Les modifications à venir de la loi de programmation militaire constituent une actualisation de celle-ci, et non une programmation nouvelle. Toutes les menaces qui se sont concrétisées figuraient dans le Livre blanc. Il s'agit de mettre en place des inflexions, nécessitées par l'évolution de la situation, notamment sur la cyberdéfense, les services de Renseignement, les effectifs, les Réserves et les nouveaux contrats opérationnels. L'objectif de cette actualisation est de procéder rapidement, avant l'été, aux inflexions rendues nécessaires par la situation.

À propos du renouveau de l'esprit civique, il faut avoir à l'esprit que la réintroduction du service national concernerait aujourd'hui une classe d'âge complète - garçons et filles - soit 800 000 conscrits par an : mais avec quelles infrastructures, et quelle formation ? Nous avons fait le choix d'une armée professionnelle, qui nous permet de répondre au mieux aux enjeux actuels. Cette armée est constituée de soldats formés, efficaces physiquement et techniquement.

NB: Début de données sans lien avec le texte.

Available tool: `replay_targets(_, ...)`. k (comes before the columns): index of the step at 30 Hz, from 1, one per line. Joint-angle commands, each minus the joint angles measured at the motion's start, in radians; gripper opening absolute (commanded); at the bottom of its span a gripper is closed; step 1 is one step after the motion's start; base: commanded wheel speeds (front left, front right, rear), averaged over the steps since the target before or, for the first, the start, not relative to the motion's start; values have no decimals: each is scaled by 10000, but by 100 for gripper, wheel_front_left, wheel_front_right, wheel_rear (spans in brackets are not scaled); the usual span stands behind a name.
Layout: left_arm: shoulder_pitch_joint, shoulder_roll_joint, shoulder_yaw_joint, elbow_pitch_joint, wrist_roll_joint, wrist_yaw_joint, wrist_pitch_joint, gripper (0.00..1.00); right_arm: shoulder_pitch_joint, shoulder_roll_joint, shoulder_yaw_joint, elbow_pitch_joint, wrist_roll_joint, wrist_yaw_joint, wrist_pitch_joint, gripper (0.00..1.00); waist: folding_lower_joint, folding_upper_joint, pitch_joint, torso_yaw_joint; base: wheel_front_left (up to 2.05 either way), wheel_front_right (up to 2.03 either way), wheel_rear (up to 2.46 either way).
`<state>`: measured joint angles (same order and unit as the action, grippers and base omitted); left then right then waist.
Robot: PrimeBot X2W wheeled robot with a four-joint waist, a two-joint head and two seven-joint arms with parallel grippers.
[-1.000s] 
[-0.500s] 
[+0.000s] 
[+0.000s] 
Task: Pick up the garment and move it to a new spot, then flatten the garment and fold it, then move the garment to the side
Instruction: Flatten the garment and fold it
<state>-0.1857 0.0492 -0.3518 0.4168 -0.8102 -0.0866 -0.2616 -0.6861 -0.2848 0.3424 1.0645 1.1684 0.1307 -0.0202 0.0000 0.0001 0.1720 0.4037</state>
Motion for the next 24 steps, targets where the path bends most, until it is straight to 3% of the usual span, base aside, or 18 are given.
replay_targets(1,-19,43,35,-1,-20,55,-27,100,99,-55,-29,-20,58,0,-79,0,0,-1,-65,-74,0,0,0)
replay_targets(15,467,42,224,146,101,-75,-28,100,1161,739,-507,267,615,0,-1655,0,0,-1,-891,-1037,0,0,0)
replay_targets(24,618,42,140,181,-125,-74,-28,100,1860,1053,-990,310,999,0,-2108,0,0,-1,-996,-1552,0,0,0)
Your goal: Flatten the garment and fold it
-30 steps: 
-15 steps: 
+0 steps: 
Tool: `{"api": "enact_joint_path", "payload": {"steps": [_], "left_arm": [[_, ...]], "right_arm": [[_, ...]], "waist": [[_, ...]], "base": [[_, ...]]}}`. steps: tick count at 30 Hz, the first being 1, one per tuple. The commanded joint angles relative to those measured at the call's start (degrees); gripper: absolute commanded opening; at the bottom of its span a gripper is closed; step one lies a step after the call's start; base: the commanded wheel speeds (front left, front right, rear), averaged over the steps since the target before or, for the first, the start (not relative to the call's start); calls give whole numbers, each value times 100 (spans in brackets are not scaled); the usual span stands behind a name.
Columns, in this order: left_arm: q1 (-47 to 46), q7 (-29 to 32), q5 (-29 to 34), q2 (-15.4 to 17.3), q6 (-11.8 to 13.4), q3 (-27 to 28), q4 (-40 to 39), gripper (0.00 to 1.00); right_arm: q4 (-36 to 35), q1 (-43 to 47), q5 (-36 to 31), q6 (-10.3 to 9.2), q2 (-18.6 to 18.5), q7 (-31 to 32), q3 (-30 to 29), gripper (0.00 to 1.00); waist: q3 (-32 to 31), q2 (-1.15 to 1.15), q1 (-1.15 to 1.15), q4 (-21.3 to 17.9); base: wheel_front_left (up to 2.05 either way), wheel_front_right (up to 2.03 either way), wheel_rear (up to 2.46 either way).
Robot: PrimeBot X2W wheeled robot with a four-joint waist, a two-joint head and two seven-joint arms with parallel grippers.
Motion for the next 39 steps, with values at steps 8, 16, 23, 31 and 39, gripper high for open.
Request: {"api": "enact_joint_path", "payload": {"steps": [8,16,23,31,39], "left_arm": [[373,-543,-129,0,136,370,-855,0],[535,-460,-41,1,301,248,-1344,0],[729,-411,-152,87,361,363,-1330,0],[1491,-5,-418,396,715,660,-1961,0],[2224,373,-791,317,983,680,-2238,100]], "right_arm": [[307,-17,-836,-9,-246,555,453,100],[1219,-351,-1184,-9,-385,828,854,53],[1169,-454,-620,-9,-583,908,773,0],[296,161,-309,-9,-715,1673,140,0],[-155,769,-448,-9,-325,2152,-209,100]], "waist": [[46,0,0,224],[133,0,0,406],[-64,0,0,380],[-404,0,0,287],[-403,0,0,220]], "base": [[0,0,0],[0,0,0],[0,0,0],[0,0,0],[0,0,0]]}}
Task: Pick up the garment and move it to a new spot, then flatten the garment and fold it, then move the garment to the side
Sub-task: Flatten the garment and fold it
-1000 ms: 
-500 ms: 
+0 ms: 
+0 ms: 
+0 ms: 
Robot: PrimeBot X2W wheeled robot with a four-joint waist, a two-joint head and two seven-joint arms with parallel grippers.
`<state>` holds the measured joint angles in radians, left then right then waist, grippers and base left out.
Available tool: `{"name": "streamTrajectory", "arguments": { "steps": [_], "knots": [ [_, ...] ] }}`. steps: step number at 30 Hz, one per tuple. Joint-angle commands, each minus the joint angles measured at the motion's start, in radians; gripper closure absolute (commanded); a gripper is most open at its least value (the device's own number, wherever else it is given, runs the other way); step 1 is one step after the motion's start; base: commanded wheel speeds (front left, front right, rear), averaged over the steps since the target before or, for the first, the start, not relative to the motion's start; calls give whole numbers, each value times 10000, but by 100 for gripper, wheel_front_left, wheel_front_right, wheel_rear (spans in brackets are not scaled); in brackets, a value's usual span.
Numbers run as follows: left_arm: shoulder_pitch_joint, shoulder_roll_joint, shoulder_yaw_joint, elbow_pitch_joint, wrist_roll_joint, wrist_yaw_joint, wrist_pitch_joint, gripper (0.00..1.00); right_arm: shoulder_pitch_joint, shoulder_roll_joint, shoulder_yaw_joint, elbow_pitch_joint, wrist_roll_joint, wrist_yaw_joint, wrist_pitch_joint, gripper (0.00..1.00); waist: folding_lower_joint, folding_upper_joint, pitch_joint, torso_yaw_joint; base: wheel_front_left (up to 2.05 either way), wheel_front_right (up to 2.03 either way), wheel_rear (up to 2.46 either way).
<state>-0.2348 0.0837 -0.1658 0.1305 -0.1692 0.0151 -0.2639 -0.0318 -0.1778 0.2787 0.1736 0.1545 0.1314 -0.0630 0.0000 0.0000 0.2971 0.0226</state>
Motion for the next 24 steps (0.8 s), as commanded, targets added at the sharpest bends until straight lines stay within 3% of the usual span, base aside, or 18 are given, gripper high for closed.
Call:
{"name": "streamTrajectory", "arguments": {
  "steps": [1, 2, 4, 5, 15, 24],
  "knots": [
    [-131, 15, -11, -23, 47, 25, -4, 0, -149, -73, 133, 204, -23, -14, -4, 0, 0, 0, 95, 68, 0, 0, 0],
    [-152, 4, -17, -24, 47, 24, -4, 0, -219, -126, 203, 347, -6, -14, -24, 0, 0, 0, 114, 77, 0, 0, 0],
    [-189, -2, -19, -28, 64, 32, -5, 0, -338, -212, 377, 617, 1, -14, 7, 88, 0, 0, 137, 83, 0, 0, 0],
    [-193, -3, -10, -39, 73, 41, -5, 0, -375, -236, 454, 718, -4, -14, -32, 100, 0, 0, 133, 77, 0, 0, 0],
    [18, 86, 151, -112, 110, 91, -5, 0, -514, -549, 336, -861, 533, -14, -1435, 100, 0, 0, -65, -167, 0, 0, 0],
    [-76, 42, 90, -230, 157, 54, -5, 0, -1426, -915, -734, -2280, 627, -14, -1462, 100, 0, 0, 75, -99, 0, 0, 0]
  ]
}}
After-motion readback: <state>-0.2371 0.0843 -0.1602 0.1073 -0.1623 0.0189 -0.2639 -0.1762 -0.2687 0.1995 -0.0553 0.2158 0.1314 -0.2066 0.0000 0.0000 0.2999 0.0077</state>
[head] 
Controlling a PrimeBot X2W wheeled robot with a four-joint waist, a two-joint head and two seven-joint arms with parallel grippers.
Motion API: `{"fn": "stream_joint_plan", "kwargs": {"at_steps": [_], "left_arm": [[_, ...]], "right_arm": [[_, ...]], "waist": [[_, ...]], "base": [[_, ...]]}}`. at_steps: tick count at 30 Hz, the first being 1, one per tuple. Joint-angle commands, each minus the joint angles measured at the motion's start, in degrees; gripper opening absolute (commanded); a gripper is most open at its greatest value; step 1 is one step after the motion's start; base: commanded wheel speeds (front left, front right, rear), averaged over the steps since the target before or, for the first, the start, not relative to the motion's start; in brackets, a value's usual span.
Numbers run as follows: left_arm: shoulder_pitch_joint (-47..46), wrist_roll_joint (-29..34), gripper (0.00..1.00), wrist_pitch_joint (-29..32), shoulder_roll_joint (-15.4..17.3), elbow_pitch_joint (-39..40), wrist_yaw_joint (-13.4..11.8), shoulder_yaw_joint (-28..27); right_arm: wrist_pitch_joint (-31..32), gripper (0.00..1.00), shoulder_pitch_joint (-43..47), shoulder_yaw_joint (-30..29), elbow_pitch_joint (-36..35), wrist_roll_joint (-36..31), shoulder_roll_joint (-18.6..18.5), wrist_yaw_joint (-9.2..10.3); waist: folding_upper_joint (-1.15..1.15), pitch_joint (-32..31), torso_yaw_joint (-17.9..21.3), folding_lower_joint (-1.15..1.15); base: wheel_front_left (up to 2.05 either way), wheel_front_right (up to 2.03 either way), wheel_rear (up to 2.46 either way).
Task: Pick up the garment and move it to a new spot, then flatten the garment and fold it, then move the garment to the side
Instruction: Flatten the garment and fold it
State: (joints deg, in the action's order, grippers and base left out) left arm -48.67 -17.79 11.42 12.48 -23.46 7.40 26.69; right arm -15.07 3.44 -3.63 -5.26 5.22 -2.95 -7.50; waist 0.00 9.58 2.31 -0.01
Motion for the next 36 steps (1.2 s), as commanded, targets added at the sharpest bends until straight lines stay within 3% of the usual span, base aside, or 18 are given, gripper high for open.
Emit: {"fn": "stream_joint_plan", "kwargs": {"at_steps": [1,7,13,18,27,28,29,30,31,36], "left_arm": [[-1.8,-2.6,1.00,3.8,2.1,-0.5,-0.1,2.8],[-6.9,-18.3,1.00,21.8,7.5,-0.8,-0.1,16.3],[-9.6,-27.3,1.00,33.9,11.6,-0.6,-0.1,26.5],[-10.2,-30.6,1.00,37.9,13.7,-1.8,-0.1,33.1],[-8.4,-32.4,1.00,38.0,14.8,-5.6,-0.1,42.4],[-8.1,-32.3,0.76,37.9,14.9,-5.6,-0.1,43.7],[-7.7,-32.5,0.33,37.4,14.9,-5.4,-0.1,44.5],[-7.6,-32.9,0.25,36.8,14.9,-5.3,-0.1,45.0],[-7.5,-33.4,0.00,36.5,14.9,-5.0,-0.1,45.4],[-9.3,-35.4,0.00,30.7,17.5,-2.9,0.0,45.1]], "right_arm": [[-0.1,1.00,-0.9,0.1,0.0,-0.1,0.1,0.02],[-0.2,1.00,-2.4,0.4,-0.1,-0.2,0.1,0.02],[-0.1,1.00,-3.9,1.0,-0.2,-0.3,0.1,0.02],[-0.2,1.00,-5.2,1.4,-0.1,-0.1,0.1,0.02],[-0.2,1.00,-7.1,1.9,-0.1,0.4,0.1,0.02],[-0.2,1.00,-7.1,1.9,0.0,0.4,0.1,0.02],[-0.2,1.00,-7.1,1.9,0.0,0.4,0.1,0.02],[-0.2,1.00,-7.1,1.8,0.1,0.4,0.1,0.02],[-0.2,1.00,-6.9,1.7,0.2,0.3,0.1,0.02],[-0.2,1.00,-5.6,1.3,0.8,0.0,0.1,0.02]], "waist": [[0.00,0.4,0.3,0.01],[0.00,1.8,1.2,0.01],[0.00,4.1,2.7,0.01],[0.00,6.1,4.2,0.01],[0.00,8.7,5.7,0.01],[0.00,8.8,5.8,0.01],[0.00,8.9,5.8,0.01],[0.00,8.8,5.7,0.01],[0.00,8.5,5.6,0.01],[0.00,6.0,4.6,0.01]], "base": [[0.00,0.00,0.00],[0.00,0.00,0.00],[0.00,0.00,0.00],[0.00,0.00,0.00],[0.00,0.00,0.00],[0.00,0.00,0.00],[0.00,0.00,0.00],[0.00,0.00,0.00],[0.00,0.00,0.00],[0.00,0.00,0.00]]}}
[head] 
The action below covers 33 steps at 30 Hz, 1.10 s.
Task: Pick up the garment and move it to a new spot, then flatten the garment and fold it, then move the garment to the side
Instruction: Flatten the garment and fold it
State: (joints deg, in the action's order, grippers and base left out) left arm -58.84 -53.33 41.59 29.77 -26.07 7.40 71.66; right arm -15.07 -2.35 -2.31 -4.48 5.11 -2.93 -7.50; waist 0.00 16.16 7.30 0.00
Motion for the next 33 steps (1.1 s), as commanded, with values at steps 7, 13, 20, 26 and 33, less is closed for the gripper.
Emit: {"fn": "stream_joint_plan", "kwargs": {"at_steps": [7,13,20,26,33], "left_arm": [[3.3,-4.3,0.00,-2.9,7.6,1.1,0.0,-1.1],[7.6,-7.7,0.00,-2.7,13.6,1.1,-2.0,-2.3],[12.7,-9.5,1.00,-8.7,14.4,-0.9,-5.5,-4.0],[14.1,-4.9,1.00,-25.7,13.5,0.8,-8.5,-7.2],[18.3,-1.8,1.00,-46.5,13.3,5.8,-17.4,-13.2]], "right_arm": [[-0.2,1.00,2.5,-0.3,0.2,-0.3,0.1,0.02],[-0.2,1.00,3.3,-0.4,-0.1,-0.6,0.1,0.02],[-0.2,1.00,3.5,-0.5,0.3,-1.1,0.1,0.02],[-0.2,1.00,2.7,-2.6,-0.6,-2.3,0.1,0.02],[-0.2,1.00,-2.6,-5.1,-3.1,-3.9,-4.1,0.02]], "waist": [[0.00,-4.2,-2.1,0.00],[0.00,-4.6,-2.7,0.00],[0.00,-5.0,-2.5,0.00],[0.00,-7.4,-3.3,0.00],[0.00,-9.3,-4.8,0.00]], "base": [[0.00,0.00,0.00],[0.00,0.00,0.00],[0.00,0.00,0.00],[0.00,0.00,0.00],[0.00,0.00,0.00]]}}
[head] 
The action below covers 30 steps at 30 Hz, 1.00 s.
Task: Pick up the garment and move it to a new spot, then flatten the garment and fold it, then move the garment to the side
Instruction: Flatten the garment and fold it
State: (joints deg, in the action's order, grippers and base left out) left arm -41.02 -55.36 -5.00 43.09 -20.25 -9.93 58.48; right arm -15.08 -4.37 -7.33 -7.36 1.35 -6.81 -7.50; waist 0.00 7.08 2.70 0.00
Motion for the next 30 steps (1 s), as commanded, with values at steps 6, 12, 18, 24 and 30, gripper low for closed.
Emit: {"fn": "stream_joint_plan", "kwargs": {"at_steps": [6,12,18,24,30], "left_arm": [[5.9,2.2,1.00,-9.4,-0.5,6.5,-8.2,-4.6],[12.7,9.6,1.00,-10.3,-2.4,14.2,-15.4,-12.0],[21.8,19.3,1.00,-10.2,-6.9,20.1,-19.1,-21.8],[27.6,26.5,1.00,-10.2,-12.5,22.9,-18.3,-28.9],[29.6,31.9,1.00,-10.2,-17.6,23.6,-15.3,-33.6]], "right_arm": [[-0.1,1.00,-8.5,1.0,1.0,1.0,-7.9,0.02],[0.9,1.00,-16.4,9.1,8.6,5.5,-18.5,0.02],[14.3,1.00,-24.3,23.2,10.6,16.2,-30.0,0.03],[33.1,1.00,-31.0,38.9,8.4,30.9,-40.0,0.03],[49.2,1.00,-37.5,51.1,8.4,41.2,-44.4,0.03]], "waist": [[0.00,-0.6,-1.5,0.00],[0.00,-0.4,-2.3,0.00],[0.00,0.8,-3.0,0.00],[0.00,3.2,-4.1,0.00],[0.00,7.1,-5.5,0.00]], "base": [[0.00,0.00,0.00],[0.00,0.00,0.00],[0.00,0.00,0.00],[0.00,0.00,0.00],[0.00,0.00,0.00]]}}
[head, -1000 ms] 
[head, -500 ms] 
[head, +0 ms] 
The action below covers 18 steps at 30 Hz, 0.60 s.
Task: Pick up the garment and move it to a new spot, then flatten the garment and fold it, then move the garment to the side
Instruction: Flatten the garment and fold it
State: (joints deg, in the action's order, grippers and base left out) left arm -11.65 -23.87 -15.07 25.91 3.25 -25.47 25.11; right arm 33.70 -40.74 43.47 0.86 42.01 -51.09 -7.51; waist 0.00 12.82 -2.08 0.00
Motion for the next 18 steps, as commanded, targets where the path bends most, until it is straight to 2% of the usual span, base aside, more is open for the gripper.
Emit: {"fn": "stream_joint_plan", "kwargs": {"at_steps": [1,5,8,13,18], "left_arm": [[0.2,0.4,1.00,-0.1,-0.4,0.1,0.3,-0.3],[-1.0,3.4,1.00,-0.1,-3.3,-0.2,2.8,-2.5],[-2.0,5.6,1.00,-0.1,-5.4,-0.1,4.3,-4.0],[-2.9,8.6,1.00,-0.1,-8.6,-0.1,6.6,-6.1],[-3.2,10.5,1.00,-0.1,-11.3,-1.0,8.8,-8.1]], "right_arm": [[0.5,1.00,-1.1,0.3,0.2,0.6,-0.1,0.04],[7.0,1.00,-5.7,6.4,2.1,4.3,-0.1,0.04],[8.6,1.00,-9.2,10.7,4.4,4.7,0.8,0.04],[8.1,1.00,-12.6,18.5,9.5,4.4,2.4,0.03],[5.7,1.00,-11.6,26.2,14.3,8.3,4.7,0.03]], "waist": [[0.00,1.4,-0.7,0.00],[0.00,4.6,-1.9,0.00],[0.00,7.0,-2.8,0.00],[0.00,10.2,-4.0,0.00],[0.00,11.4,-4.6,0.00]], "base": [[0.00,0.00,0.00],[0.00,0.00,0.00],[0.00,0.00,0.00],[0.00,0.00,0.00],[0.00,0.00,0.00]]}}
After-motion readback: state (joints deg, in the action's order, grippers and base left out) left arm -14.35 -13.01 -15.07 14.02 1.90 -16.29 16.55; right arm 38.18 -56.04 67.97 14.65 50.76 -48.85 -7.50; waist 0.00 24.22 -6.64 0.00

En revanche, la question de la contribution de nos armées à l'esprit civique est posée. Les Réserves peuvent jouer un rôle et je souhaite que cette question soit traitée dans la loi d'actualisation. Nous réfléchissons à d'autres dispositifs. Le Président de la République a souhaité que les présidents des deux assemblées formulent des propositions en vue de renforcer l'esprit civique. La défense y contribuera en fonction de ses moyens, même si cette mission ne constitue pas sa vocation première.

S'agissant du droit d'association, je ne sais pas encore avec certitude s'il figurera dans le projet de loi d'actualisation de la programmation militaire, mais son introduction nécessitera en tout état de cause un texte. Celui proposé par M. Bernard Pêcheur nous convient globalement, dans la mesure où il est indispensable, aujourd'hui, d'intervenir sur ce sujet.

Debut de section - PermalienPhoto de Jacques Gautier

Monsieur le ministre, je vous remercie de nous avoir présenté les problématiques auxquelles notre pays est confronté et les réponses que vous recherchez, ainsi que de vous être prêté, en toute transparence, au jeu des questions-réponses.